Brookfield Police Chief Aaron Kasiewicz, right, holds a wire that will be attached to the antenna Mike Cross is affixing to a temporary radio tower. The tower was put up to enhance police radio communication in Masury.

Brookfield Police Chief Aaron Kasiewicz, right, holds a wire that will be attached to the antenna Mike Cross is affixing to a temporary radio tower. The tower was put up to enhance police radio communication in Masury.

When Brookfield Local School District moved football games from Nicholas Field to a newly remodeled stadium on the school campus, it caused a radio communication problem for Brookfield police. The discontinuation of electrical service to Nicholas Field meant a radio antenna on the site no longer works.

However, Police Chief Aaron Kasiewicz and Mike Cross of Cross Radio Service, Warren, recently erected a temporary radio tower at Brookfield Fire Station 51 that has eliminated radio dead spots in the area caused by the discontinuation of Nicholas Field, Kasiewicz said.

The temporary tower, which was purchased by former Chief Dan Faustino under a federal government surplus program, is a stopgap measure until the state and Trumbull County build a Multi-Agency Radio Communications System tower along Route 7 south of Route 82. Brookfield police will switch from an analog UHF radio signal to the digital MARCS signal at that point, Kasiewicz said.

The temporary tower sends a UHF signal to the police station, where it is transferred to a VHF signal for transmission to Trumbull County 911, Kasiewicz said.

The tower was put up on Sept. 8, and Kasiewicz reported on Sept. 9 that it was working properly.

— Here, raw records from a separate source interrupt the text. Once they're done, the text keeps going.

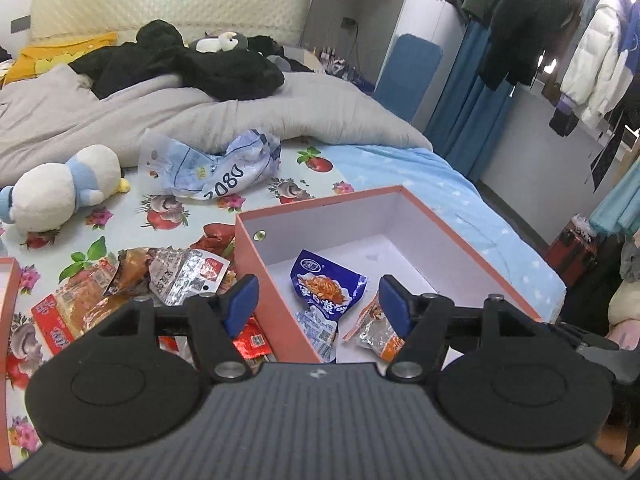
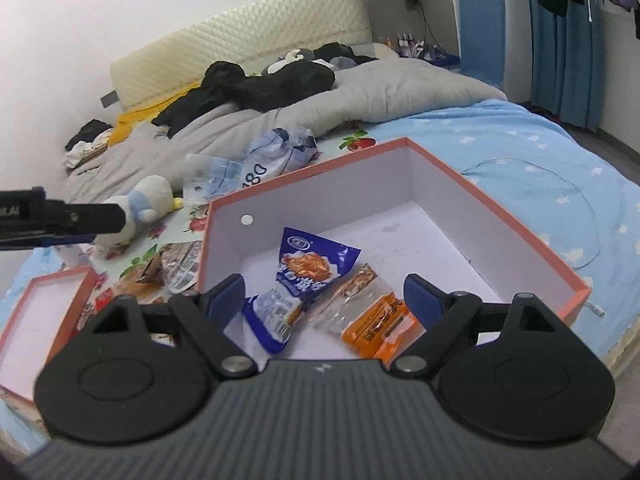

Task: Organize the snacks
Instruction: 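Open both tools to drop the bags into the deep pink box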

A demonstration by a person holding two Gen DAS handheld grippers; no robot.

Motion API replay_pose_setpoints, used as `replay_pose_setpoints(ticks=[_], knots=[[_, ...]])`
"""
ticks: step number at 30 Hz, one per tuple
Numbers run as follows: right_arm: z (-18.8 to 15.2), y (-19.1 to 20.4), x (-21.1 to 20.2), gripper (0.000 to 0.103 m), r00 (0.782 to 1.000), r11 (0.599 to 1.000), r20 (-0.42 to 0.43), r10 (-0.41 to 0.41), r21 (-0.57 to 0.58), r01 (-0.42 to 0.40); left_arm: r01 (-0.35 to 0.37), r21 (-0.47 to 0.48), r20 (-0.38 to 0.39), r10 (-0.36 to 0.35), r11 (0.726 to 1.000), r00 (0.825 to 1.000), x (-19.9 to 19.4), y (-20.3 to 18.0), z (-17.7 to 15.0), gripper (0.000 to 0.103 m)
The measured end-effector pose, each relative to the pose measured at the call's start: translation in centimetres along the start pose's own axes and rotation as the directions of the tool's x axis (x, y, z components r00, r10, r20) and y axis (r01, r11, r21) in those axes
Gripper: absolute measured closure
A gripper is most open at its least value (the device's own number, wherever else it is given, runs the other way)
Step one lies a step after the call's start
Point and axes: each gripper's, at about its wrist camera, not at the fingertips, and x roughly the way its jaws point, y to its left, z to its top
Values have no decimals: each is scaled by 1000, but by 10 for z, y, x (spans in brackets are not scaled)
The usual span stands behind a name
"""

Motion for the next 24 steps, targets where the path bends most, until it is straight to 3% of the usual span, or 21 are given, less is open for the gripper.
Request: replay_pose_setpoints(ticks=[15, 24], knots=[[-51, 42, -39, 15, 996, 998, 77, 51, -29, -49, -13, -9, 79, 14, 1000, 997, -60, 19, -64, 27], [-76, 70, -47, 15, 993, 992, 65, 101, -83, -96, -79, -19, 98, 80, 997, 992, -89, 36, -100, 20]])
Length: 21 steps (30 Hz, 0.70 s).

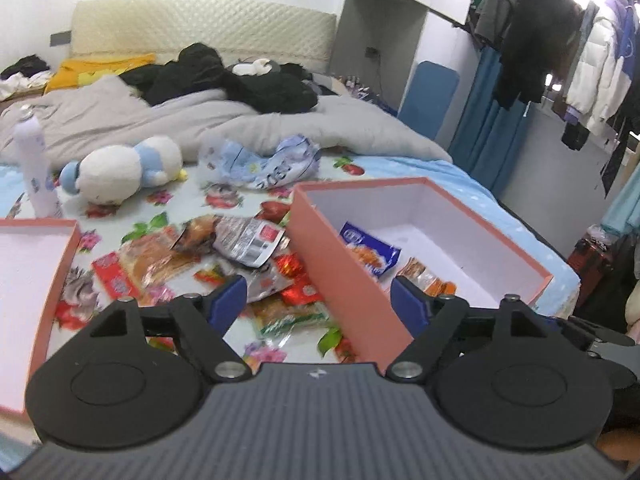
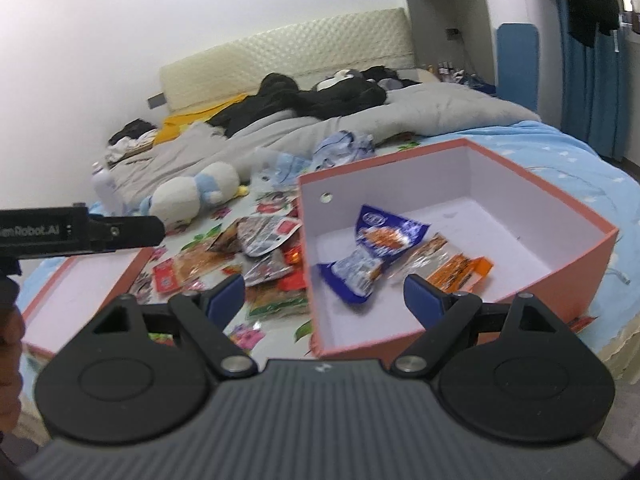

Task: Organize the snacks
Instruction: 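Open both tools to drop the bags into the deep pink box, then lower the left tool to the brown strip snack while the right tool reaches a clear bag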

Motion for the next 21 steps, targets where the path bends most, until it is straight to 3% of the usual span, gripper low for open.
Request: replay_pose_setpoints(ticks=[9, 21], knots=[[-19, 23, 4, 15, 997, 997, -37, 66, -43, -68, -88, -69, -58, 84, 994, 995, 3, 35, -41, 18], [-24, 59, 24, 20, 992, 980, -59, 107, -162, -116, -132, -175, -125, 111, 976, 986, 37, 93, -57, 18]])
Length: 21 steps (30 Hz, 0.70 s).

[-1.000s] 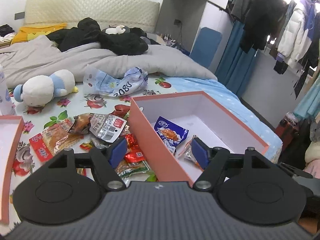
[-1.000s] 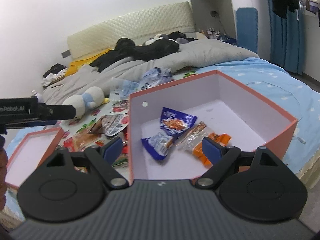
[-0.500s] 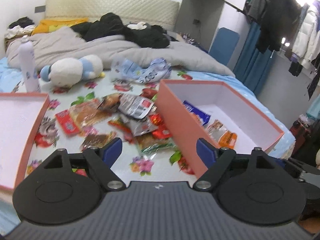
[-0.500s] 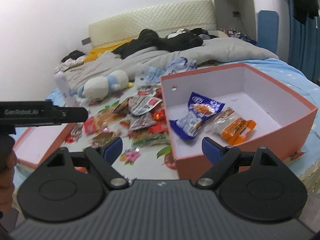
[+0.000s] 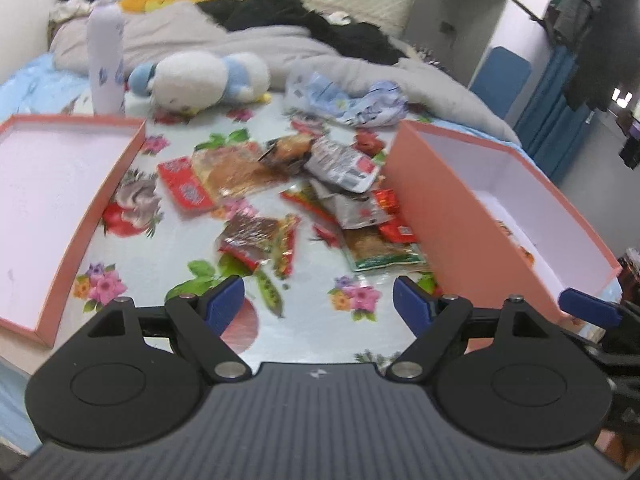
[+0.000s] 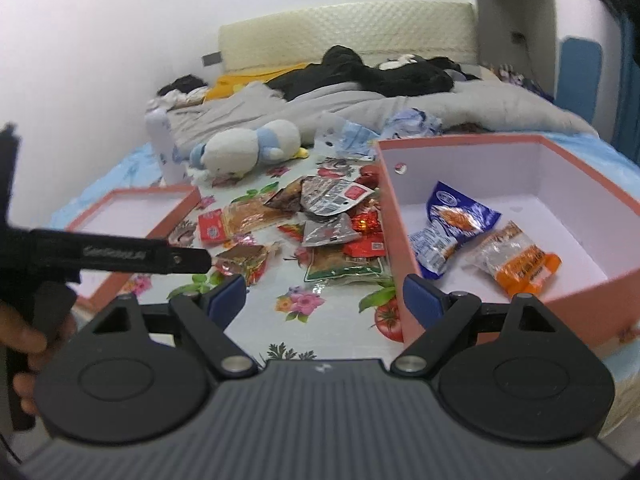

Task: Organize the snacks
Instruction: 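Lower the left tool to the brown strip snack while the right tool reaches a clear bag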

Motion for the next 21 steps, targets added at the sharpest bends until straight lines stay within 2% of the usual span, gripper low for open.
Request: replay_pose_setpoints(ticks=[4, 10, 17, 21], knots=[[0, 9, 21, 22, 1000, 1000, -20, 12, -28, -12, -3, -40, -30, 2, 999, 1000, 22, 22, 7, 18], [9, 23, 65, 23, 1000, 995, -17, -3, -96, 2, -11, -32, -55, 9, 999, 998, 54, 40, 23, 18], [18, 28, 116, 23, 999, 989, -7, -50, -140, 48, 1, -50, -98, -6, 999, 995, 91, 58, 43, 18], [20, 27, 149, 25, 996, 983, -14, -83, -163, 80, 10, -19, -128, -12, 1000, 992, 112, 61, 53, 19]])
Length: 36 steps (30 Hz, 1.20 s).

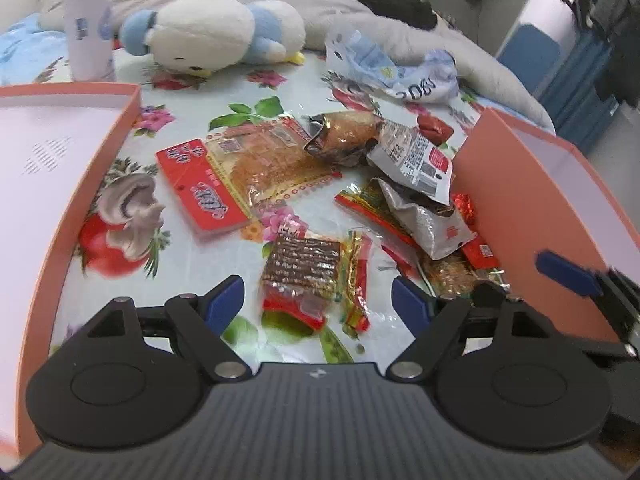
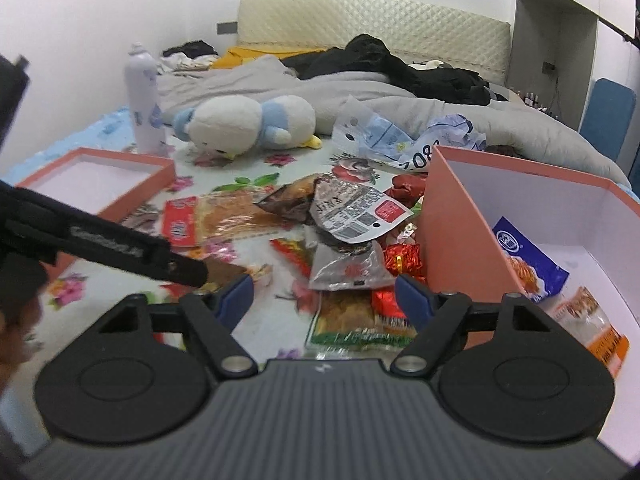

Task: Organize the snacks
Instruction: 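Lower the left tool to the brown strip snack while the right tool reaches a clear bag, then grasp the brown strip snack with the left tool while the right tool grasps the clear bag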

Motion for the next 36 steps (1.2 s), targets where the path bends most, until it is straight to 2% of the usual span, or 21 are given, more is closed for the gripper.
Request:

“As of right now, all of our trouble spots that we have in lower Masury have been depleted,” Kasiewicz told the trustees. “We were able to get out on portable (radios) in zones we weren’t able to get out in before. That should get us by until the MARCS tower is up and we switch over radios.”

Cross recommended the temporary tower stay up after the switch over to MARCS for use in case of service disruptions with the MARCS system.

“MARCS isn’t infallible,” Cross said. “Nothing is.”

The temporary tower does not serve Brookfield Fire, which already uses MARCS radios.